What you have to do >>
Search the material below for "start" and copy every line where it occurs.

═══ Provided material ═══

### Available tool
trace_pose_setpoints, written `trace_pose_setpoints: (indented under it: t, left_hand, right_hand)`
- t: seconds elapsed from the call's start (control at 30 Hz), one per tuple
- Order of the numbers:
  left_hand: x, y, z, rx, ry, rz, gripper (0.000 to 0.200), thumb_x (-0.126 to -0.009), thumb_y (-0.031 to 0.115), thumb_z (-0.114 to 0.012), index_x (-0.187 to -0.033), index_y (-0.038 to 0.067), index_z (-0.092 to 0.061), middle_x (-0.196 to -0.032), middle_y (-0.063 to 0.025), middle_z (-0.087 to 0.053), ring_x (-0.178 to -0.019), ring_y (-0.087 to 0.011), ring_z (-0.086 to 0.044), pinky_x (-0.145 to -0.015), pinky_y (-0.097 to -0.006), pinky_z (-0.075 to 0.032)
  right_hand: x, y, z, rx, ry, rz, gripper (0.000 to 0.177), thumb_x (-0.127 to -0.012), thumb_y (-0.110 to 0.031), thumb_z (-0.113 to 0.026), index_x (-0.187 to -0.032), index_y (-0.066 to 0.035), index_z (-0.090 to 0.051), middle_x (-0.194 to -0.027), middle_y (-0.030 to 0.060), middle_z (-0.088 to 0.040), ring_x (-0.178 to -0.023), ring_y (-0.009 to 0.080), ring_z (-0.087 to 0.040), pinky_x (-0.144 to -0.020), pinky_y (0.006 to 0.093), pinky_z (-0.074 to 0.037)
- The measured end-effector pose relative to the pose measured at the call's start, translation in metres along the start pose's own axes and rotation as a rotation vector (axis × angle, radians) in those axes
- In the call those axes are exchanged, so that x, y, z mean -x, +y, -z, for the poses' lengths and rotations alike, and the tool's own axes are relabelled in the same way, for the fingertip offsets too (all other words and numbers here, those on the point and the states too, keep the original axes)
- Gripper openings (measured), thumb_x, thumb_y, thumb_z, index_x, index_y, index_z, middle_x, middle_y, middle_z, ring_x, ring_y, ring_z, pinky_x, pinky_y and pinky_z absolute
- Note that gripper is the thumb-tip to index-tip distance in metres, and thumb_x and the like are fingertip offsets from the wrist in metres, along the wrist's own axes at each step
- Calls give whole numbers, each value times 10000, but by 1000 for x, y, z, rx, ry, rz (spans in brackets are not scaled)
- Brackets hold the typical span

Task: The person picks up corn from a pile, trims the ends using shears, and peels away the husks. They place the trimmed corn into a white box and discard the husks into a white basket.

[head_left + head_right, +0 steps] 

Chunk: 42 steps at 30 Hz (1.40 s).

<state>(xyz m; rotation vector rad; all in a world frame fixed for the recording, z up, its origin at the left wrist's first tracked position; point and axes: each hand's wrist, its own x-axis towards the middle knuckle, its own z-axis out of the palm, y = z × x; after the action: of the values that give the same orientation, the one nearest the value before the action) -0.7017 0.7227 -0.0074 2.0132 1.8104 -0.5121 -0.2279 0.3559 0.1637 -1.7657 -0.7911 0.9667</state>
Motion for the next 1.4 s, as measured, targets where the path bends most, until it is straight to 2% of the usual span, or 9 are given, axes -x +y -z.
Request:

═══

Answer to the exercise >>
- t: seconds elapsed from the call's start (control at 30 Hz), one per tuple
- The measured end-effector pose relative to the pose measured at the call's start, translation in metres along the start pose's own axes and rotation as a rotation vector (axis × angle, radians) in those axes

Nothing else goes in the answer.